Go through the records below and report each line with "camera" in it.

START DATASET

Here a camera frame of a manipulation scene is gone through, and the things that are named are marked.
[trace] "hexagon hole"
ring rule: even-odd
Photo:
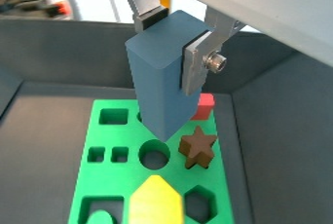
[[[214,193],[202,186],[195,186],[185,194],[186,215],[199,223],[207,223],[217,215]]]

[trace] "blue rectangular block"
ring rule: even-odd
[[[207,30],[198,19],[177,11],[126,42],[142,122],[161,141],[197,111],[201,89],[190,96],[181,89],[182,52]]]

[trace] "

END DATASET
START DATASET

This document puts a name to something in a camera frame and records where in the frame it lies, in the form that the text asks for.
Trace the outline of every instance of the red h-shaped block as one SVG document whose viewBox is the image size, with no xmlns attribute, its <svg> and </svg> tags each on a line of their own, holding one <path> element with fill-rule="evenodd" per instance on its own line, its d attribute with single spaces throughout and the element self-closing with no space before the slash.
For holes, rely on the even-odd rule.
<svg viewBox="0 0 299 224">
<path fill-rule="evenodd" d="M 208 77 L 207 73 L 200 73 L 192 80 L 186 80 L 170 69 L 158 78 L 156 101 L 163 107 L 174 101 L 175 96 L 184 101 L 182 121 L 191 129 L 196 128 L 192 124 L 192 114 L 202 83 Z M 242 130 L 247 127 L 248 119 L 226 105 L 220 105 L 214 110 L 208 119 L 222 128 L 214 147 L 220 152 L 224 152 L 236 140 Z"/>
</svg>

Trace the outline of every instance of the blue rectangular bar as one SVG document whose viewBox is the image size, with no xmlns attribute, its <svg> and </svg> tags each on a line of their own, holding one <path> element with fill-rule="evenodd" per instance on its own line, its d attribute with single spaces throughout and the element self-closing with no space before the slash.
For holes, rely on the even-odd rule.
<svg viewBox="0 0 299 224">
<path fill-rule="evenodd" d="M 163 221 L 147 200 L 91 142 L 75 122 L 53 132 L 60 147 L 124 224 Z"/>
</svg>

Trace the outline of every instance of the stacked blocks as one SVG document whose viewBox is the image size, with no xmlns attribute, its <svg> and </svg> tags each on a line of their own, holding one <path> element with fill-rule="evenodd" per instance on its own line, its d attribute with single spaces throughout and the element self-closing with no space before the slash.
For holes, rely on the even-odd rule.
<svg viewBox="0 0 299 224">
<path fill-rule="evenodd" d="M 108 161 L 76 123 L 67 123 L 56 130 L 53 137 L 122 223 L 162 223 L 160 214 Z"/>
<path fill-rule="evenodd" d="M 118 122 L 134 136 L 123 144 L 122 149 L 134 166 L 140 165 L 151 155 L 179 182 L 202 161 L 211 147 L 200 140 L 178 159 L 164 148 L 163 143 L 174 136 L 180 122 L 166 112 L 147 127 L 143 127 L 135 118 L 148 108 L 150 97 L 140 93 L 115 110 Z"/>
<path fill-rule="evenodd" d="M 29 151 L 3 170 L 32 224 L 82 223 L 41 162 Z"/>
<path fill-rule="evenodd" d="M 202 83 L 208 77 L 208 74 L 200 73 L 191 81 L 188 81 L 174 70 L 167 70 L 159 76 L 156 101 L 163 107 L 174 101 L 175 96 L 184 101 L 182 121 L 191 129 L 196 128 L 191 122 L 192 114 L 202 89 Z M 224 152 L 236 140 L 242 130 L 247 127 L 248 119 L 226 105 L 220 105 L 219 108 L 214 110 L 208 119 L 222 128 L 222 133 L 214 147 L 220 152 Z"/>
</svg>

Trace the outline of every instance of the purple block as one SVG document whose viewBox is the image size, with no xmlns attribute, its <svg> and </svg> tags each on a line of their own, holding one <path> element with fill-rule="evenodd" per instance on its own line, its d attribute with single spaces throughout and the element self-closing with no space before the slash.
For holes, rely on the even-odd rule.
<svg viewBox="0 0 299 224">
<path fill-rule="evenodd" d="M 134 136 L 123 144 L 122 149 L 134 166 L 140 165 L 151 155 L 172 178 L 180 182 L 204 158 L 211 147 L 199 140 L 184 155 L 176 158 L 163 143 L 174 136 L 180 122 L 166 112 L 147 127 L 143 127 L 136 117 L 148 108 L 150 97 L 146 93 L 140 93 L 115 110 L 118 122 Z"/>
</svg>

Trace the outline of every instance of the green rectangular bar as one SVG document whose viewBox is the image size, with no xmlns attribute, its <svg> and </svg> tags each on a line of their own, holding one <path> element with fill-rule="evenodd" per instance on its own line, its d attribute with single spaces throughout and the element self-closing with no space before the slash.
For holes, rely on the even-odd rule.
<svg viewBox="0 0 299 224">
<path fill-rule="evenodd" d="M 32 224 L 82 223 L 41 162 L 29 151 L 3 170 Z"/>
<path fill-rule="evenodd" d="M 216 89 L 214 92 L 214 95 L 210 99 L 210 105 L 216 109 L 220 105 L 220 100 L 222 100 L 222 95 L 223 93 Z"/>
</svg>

END DATASET
START DATASET

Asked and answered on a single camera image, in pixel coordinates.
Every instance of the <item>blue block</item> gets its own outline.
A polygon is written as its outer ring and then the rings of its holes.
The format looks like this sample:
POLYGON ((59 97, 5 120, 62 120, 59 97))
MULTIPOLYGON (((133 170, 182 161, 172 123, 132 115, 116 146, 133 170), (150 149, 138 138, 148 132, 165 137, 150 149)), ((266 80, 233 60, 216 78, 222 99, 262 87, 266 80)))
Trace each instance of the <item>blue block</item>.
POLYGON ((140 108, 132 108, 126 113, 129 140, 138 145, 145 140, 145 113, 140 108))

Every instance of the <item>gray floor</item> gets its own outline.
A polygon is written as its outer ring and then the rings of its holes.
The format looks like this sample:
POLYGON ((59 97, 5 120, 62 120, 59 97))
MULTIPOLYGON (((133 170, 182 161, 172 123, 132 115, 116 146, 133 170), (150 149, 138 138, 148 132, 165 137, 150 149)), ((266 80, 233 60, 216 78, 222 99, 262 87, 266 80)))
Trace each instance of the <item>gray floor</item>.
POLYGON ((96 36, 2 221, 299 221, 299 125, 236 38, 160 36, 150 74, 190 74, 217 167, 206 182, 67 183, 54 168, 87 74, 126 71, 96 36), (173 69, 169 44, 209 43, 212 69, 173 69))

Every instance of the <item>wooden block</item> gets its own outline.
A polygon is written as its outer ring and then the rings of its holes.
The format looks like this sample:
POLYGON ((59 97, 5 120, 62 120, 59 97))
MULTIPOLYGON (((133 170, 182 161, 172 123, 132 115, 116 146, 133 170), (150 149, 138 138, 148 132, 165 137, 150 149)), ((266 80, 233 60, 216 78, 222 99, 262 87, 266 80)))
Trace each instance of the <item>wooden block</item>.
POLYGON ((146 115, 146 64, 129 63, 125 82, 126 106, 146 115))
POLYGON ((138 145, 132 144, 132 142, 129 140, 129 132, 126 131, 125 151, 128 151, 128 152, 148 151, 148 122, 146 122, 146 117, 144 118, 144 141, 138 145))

END DATASET

▸ **EXERCISE SOLUTION**:
Here a camera frame of a manipulation scene is gone through, and the things that are named are marked.
This document puts a name to something in a camera frame and records where in the frame it lies, in the form that the text asks for.
Asked and answered on a single camera image, in pixel coordinates.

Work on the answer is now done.